Accurate Prediction of Aquatic Toxicity of Aromatic Compounds Based on Genetic Algorithm and Least Squares Support Vector Machines



Quantitative Structure–Toxicity Relationship (QSTR) plays an important role in ecotoxicology for its fast and practical ability to assess the potential negative effects of chemicals. The aim of this investigation was to develop accurate QSTR models for the aquatic toxicity of a large set of aromatic compounds through the combination of Least Squares Support Vector Machines (LS-SVMs) and a Genetic Algorithm (GA). Molecular descriptors calculated by DRAGON package and log P were used to describe the molecular structures. The most relevant descriptors used to build QSTR models were selected by a GA-Variable Subset Selection procedure. Multiple Linear Regression (MLR) and nonlinear LS-SVMs methods were employed to build QSTR models.

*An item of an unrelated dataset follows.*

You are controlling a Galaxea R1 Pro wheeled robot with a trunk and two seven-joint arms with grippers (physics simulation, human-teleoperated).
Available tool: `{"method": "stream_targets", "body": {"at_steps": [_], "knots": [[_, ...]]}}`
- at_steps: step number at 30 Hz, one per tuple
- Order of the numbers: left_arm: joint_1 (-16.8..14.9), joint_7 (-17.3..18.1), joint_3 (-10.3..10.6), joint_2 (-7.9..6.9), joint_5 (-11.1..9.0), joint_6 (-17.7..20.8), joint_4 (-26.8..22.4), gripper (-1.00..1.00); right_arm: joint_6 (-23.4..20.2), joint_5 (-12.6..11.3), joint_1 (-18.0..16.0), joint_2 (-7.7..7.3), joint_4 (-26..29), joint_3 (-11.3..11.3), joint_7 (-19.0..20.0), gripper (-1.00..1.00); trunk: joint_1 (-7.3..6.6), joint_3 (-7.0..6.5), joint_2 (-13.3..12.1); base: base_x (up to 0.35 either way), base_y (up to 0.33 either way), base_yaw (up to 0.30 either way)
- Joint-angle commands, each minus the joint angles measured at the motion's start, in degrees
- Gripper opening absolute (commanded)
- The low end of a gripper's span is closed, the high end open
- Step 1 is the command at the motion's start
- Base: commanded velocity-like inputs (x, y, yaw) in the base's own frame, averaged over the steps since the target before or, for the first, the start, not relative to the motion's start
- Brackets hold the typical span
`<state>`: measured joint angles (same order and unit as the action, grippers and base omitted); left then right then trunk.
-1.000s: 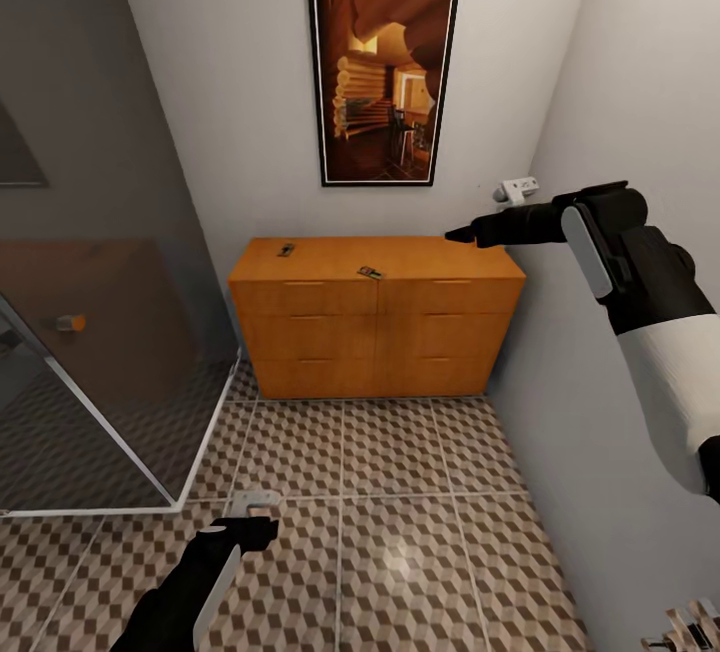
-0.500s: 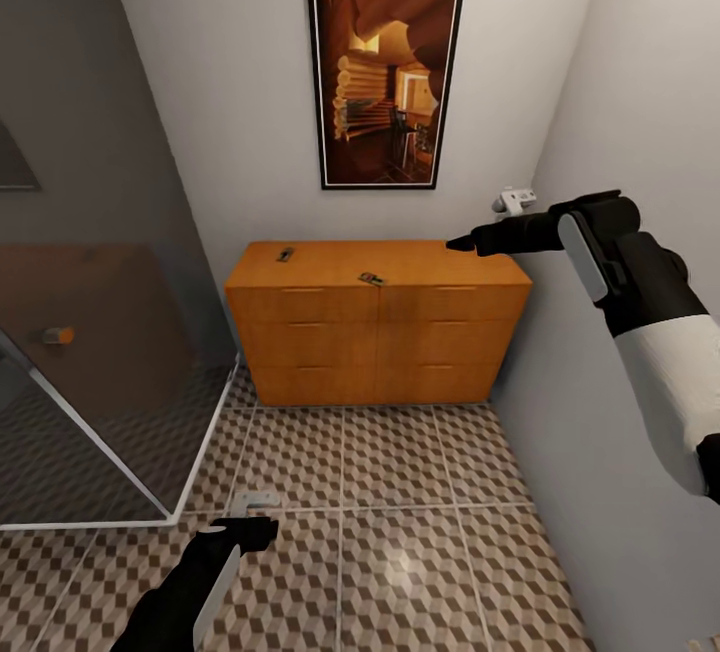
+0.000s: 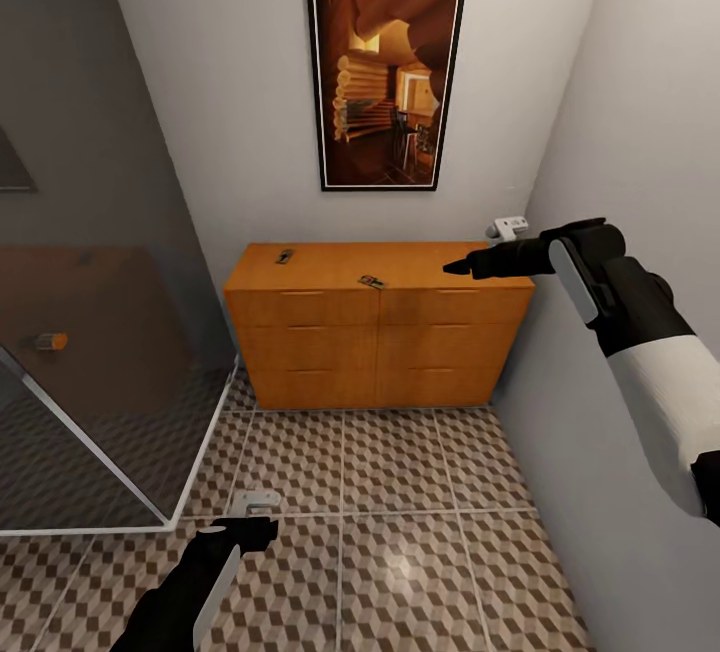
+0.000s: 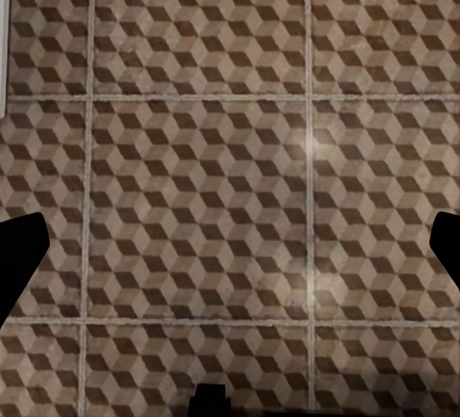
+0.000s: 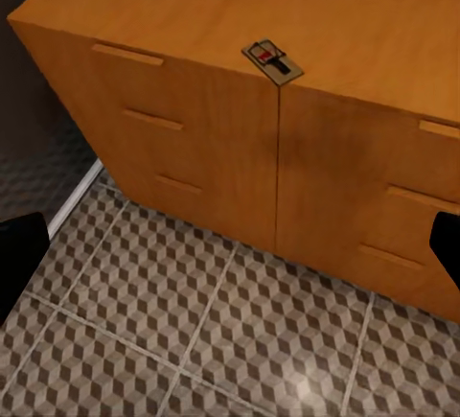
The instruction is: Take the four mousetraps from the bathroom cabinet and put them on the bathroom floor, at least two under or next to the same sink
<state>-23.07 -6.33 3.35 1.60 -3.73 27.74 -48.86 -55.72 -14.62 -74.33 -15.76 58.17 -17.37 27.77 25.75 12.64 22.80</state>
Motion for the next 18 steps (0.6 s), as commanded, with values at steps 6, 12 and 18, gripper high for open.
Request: {"method": "stream_targets", "body": {"at_steps": [6,12,18], "knots": [[-0.01,-0.44,0.21,-0.02,-0.40,0.27,-0.02,1.00,-0.20,0.06,-0.03,-0.06,0.07,-0.12,0.05,1.00,0.03,0.12,0.12,0.001,0.000,0.000],[-0.01,-0.44,0.24,-0.01,-0.40,0.23,0.01,1.00,-0.31,0.83,-0.02,-0.14,0.18,-0.99,-0.36,1.00,0.03,0.12,0.12,0.000,0.000,0.000],[-0.03,-0.44,0.17,-0.02,-0.40,0.25,-0.01,1.00,-0.30,5.35,-0.02,0.34,0.39,-6.31,-0.50,1.00,0.03,0.12,0.12,0.009,0.003,0.000]]}}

The predictive ability of the derived models was validated using both the test set, selected from the whole data set by the Kennard–Stone Algorithm, and an external prediction set. The model applicability domain was checked by the leverage approach and the external prediction set was used to verify the predictive reliability of the models. The results indicated that the proposed QSTR models are robust and satisfactory, and can provide a feasible and promising tool for the rapid assessment of the toxicity of chemicals.